Advantages Of Data Sanitization By MyCyberSecurity Clinic (MyCSC)


Data sanitization ensures the security of data during the hardware upgrading and/or disposal stage by sanitizing the storage devices that are being replaced, thus mitigating the risk of data leaks when the replaced drives are reused by other entities. Furthermore, the replaced or discarded digital storage devices can also be safely reused or recycled. Hence, it will contribute to the eco-friendly movement promoted by the government and reduce the cost to the individual or organization.


Through data sanitization service offered by MyCSC of CyberSecurity Malaysia, we will address your needs for safe and secure deletion of data from storage devices that are to be retired, upgraded, or reallocated. With information security at the core of our service and our identity as the national custodian of cybersecurity specialist agency, engaging standard and secure processes, we provide an effective and trustworthy data sanitization service. Over the years, MyCSC has received and handled numerous data sanitization cases from both the public and private sectors.

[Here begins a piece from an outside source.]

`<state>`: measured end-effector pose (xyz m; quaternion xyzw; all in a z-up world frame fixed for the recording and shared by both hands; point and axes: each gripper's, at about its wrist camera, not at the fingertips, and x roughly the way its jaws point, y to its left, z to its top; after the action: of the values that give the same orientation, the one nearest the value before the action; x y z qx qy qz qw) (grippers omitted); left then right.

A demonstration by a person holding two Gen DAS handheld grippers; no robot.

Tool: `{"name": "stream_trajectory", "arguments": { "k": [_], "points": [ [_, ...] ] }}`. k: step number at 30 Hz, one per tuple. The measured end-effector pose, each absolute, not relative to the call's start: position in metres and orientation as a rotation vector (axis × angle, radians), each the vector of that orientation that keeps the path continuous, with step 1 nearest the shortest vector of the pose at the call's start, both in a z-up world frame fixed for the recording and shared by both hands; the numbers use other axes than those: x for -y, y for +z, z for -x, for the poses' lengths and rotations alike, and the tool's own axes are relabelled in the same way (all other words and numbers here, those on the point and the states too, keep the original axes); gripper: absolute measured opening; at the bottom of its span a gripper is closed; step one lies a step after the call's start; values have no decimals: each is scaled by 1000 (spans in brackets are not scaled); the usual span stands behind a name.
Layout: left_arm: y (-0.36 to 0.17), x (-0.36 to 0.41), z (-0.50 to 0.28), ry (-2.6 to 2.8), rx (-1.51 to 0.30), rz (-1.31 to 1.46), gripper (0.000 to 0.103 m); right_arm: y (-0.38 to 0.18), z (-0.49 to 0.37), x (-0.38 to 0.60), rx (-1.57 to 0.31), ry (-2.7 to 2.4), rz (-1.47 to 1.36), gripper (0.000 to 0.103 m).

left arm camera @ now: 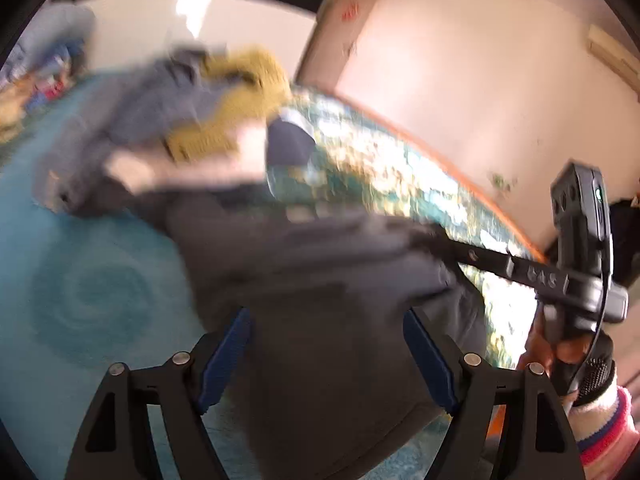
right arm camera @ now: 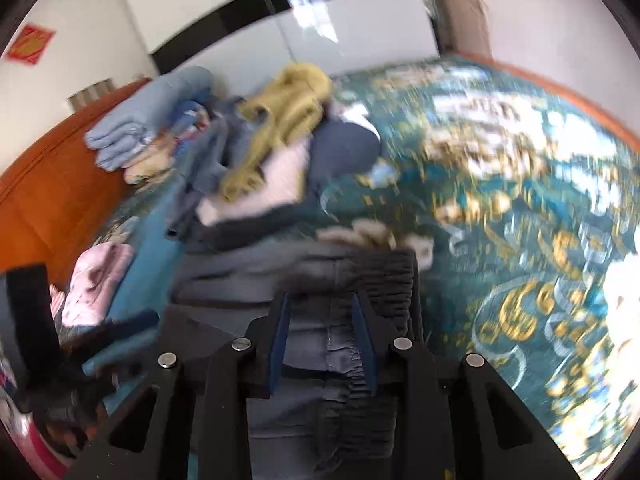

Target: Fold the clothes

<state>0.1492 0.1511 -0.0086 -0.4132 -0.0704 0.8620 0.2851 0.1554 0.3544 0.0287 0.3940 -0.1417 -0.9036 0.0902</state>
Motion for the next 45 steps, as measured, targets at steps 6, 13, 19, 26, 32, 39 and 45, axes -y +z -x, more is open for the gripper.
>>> {"name": "stream_trajectory", "arguments": {
  "k": [6, 13, 19, 26, 32, 39, 45],
  "points": [
    [-12, -140, -149, 2288, 256, 1132, 82, 12, -154, -364, 526, -2625, -1189, 33],
    [-24, -95, -146, 2259, 504, 1213, 84, 34, -192, -393, 618, -2638, -1062, 61],
    [-49, -81, -141, 2165, 658, 1297, 95, 0, -210, -431, 936, -2516, -1075, 89],
    [-54, -104, -135, 2095, 639, 1319, 103, -38, -198, -437, 1128, -2347, -1148, 92],
    [-55, -120, -124, 2070, 616, 1338, 103, -43, -173, -429, 1119, -2288, -1151, 92],
    [-54, -127, -120, 2071, 611, 1339, 102, -47, -153, -418, 1092, -2277, -1189, 92],
    [-47, -127, -127, 2089, 568, 1335, 95, -41, -158, -413, 1127, -2302, -1212, 84]
  ]
}}
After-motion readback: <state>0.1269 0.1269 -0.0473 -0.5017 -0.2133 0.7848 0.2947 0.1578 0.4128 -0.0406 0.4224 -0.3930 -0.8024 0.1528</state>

MyCSC’s technical staff are well-trained, highly skilled and knowledgeable. We keep abreast with emerging industry trends and cutting-edge technologies, particularly on data sanitization. Furthermore, MyCSC’s data sanitization lab is equipped with the latest software tools and equipment to ensure that the process of data sanitization can be performed well and within a given standard level agreement or SLA. Our team will ensure that our customers always receive the best service.